=== Provided material ===

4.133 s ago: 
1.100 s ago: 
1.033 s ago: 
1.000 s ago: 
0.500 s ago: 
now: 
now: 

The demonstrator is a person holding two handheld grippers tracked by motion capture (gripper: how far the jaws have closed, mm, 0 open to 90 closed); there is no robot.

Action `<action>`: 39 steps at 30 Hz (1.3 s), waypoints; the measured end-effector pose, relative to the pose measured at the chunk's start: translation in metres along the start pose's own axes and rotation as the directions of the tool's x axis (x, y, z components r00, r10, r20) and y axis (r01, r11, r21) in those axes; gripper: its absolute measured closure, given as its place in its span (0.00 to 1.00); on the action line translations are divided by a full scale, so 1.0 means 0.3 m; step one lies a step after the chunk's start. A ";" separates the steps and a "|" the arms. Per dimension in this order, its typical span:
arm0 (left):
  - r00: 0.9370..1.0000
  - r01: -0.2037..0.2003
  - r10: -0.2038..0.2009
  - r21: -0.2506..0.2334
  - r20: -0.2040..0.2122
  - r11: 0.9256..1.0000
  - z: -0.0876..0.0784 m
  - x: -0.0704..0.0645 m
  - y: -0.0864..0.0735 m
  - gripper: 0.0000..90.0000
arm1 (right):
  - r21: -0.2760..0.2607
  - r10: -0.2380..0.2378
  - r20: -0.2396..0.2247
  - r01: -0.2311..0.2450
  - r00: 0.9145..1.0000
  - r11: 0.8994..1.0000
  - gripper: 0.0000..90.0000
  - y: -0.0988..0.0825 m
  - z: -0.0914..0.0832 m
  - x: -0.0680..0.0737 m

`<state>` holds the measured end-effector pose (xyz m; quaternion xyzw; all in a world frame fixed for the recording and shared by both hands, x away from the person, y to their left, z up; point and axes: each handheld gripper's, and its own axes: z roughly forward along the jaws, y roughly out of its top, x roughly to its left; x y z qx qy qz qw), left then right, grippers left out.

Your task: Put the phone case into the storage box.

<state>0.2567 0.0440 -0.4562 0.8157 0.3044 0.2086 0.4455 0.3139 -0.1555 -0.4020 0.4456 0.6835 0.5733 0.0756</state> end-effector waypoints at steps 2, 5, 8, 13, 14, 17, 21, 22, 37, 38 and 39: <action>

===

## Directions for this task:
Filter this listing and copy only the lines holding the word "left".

## Task solution:
arm0 (left):
`<state>` holds the measured end-effector pose (xyz m; quaternion xyzw; all in a world frame fixed for the recording and shared by both hands, x away from the person, y to their left, z up; point and axes: each handheld gripper's, and its own axes: z roughly forward along the jaws, y roughly out of its top, x roughly to its left; x y z qx qy qz qw), left then right, grippers left out.

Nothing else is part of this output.